La luna ondeaba en el alto firmamento, como en las leyendas de Bécquer, llena y
luminosa cual bola de blanca luz. Abajo, nosotras, sobre unos escalones sentadas,
hablando. Tú, que mirabas al cielo en busca de una especial estrella para ti, para que
fuese tu estrella de la suerte, tu pequeño ángel de la guarda.
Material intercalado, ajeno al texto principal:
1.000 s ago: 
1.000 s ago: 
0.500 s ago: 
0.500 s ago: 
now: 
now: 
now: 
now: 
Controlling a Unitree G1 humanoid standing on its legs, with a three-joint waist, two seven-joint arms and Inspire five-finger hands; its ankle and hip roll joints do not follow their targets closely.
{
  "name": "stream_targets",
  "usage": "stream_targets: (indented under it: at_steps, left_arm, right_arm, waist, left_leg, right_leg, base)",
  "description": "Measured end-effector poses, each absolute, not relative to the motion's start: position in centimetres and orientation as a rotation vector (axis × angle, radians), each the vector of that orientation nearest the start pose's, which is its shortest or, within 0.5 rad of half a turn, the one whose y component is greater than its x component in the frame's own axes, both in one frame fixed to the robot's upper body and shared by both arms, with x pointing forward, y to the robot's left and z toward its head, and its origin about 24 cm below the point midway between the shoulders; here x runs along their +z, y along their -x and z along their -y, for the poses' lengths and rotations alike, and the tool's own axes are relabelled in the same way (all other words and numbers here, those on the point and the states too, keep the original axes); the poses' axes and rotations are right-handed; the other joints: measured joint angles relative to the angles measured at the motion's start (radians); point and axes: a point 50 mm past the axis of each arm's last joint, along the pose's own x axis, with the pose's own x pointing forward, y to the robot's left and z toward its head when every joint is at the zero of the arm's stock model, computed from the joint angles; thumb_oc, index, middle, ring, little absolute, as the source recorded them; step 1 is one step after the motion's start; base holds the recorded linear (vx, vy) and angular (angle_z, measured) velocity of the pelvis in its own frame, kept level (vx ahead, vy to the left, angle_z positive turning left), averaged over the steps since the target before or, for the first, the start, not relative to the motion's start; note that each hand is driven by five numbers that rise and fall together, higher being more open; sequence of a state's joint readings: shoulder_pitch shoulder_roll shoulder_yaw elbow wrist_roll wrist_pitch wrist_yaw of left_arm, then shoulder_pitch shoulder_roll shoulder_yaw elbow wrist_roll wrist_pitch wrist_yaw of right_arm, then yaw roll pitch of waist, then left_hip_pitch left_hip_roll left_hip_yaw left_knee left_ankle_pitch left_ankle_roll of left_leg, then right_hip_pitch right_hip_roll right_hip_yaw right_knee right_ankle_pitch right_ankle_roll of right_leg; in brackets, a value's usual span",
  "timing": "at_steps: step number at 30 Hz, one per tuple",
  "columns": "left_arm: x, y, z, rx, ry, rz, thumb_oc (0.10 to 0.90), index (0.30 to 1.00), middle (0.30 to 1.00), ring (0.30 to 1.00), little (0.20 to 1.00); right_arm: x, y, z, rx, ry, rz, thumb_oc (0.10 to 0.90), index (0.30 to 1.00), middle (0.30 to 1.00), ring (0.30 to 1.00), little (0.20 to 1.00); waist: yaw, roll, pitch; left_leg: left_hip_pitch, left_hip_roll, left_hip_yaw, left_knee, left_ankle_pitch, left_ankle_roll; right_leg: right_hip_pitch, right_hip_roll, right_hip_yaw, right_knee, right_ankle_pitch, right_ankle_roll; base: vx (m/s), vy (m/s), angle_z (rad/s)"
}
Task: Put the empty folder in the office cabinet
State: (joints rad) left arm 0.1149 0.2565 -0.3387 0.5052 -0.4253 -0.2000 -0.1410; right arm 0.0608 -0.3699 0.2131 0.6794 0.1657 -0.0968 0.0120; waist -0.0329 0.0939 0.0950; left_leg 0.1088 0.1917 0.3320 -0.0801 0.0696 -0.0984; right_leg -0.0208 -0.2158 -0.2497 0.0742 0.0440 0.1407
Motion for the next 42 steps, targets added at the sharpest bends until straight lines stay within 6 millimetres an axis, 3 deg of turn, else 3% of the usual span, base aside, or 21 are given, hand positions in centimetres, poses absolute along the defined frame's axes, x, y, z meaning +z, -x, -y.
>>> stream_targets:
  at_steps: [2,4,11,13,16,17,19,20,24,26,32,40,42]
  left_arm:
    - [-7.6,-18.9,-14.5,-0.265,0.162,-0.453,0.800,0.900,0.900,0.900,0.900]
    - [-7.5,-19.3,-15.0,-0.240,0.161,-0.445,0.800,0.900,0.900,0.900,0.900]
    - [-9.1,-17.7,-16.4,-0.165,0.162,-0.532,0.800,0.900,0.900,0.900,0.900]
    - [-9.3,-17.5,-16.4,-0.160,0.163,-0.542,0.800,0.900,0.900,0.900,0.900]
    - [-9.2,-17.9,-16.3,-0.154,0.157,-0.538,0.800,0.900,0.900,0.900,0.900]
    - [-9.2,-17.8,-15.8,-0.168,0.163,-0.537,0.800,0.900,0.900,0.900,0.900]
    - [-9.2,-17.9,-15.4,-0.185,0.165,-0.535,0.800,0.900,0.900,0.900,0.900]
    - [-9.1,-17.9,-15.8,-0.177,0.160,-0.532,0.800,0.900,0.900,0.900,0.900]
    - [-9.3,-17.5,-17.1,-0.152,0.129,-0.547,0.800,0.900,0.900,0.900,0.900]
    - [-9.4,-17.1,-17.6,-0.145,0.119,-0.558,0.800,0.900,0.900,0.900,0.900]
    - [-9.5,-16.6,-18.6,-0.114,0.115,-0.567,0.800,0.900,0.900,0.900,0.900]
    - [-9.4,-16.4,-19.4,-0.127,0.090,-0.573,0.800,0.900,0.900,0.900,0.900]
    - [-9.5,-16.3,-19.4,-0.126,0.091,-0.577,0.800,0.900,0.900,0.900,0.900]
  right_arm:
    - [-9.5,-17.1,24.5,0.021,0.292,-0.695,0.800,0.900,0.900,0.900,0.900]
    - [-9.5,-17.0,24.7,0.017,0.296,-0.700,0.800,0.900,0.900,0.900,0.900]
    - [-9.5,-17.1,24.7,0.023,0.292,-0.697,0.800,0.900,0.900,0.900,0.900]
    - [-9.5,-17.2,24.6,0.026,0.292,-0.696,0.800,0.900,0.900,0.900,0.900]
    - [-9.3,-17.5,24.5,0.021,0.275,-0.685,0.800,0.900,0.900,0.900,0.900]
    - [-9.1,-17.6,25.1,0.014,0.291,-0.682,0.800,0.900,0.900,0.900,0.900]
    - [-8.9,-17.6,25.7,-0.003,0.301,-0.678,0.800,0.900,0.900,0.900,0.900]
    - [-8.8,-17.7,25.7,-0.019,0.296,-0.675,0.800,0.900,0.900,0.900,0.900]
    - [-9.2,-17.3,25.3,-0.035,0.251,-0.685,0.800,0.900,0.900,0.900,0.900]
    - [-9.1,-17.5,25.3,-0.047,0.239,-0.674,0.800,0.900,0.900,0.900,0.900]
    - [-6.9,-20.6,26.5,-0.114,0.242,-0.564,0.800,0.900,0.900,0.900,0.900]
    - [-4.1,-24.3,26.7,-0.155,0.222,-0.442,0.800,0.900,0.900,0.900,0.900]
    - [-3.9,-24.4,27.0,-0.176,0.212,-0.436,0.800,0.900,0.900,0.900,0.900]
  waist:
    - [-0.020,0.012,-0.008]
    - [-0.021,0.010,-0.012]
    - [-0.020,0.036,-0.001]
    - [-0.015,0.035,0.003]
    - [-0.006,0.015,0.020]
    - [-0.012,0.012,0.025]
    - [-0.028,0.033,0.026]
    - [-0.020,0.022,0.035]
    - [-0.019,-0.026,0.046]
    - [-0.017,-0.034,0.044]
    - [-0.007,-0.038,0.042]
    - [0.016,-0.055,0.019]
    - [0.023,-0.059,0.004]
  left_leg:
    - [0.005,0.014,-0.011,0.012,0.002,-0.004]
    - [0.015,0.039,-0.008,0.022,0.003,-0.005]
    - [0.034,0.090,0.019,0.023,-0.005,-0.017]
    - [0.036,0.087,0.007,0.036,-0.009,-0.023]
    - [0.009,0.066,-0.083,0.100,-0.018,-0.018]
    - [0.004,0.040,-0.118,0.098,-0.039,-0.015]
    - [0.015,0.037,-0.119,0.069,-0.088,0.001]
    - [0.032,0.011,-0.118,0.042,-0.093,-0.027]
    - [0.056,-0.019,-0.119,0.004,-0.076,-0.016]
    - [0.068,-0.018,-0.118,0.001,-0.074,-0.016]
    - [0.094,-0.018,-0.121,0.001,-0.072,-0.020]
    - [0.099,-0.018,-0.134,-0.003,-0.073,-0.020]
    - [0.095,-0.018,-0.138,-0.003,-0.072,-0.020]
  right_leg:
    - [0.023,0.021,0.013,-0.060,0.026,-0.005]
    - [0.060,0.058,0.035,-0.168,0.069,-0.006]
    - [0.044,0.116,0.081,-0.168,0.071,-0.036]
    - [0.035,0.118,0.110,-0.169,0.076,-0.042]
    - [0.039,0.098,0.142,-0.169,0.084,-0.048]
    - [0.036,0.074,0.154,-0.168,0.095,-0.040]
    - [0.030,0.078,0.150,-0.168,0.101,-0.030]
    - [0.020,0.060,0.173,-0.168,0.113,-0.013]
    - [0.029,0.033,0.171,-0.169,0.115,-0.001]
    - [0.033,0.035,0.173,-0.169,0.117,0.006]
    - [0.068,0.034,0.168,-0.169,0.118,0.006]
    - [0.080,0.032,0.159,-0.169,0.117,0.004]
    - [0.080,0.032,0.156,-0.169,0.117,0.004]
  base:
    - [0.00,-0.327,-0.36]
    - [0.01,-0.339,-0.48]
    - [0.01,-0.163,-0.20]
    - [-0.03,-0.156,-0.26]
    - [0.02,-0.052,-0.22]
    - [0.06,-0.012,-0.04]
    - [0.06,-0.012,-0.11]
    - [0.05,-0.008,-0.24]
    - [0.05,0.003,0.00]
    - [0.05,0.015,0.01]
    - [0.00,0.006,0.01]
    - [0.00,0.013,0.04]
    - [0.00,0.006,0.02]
Y a mí, que me eclipsaba
la luz de tus ojos, me agradaba callar y escucharte bromear, decir esas tonterías tuyas
con las que intentabas alegrarme el alma; y pasar frío no era importante si tú me
hablabas.
Nada entonces me decía que meses después callaríamos las dos y el silencio sería
de hielo, frágil e hiriente, o de fuego, abrasador e inerte. Un mar de palabras sin
nombrar entre tú y yo. Cada una de ellas, al caer sobre el suelo sin el aliento de
nuestros labios, estallaban en mil pedazos dejando heridas sobre la piel aun sin
cicatrizar.
Espero desde el balcón abierto de mis ojos y de mi corazón, una respuesta de tus
labios. Unas palabras, un solo gesto, un detalle que me haga pensar que aun eres mi
amiga, mi “ojos grandes”, mi trébol de cuatro hojas... Sólo un descuido a través de tu
mirada, de tus palabras, de tus manos... Sólo uno necesito y decidiré no volver a
desalentarme, seguir luchando por lo que realmente merece la pena: tu amistad.